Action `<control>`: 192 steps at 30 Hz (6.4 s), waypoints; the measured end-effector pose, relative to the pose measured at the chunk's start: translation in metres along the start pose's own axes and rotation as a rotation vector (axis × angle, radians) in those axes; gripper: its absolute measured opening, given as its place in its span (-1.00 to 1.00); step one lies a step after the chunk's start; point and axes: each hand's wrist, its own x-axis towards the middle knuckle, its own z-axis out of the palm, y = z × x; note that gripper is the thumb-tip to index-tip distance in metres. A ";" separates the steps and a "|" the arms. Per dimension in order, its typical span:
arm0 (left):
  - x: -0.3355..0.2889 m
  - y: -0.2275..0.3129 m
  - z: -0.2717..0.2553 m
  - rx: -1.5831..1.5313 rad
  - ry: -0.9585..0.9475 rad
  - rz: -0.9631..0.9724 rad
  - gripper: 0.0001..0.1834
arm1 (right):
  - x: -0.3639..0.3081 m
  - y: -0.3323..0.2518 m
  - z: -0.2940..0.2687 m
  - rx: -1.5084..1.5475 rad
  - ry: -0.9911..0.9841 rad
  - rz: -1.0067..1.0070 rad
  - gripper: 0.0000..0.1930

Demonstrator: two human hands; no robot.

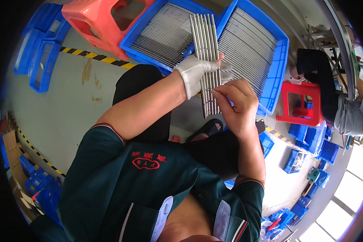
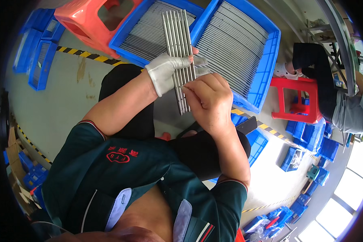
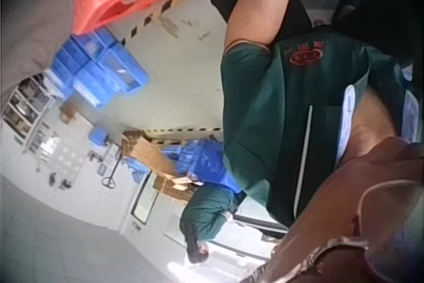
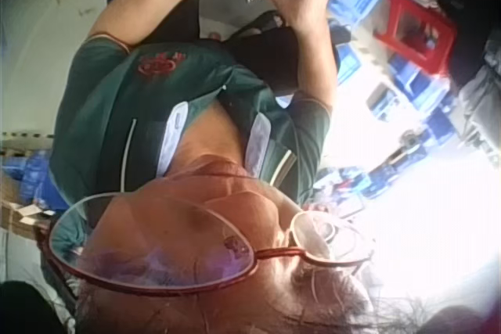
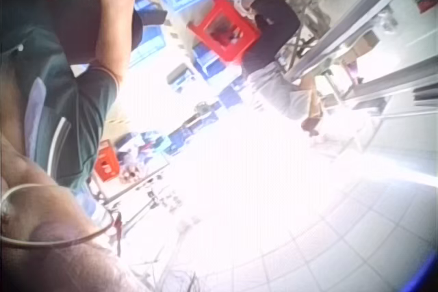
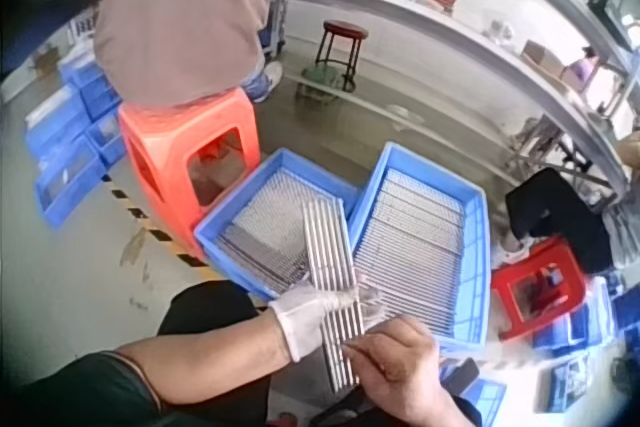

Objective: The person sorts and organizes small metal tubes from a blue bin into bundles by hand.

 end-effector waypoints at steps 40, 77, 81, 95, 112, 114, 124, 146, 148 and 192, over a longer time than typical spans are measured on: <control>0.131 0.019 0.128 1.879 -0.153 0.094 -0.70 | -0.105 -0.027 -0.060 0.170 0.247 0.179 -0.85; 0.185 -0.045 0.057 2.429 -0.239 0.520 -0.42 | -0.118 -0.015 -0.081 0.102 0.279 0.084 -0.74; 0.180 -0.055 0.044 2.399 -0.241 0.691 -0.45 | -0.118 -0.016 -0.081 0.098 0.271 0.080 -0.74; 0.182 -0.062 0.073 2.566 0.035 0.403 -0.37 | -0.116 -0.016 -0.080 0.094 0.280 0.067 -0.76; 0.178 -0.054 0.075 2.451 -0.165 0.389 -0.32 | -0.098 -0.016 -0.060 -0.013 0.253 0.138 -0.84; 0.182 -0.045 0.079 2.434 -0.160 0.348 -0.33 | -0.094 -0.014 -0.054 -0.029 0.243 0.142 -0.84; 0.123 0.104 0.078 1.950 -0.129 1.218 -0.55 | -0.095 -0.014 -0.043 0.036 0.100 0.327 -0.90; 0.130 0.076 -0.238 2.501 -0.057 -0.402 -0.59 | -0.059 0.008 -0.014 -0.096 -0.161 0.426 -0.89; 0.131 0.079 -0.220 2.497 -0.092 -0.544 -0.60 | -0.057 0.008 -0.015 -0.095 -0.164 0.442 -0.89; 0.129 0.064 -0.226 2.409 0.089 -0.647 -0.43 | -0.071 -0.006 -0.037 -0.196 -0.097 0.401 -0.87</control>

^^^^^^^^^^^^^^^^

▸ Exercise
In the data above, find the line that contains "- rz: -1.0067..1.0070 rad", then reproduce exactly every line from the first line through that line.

▸ The completed task
Action `<control>`: 192 steps at 30 Hz (6.4 s), waypoints; the measured end-effector pose, relative to the pose measured at the chunk's start: translation in metres along the start pose's own axes and rotation as a rotation vector (axis × angle, radians) in those axes; gripper: its absolute measured opening, given as its place in its span (-1.00 to 1.00); step one lies a step after the chunk's start; point and axes: each hand's wrist, its own x-axis towards the middle knuckle, its own z-axis out of the palm, y = z × x; note that gripper is the thumb-tip to index-tip distance in metres. A ";" separates the steps and a "|" the arms. Per dimension in order, its typical span:
arm0 (left):
  - x: -0.3355..0.2889 m
  - y: -0.2275..0.3129 m
  - z: -0.2717..0.2553 m
  - rx: -1.5831..1.5313 rad
  - ry: -0.9585..0.9475 rad
  - rz: -0.9631..0.9724 rad
  - gripper: 0.0001..0.1834
arm1 (right):
  - x: -0.3639..0.3081 m
  - y: -0.3323..0.2518 m
  - z: -0.2940..0.2687 m
  - rx: -1.5084..1.5475 rad
  - ry: -0.9911..0.9841 rad
  - rz: -1.0067..1.0070 rad

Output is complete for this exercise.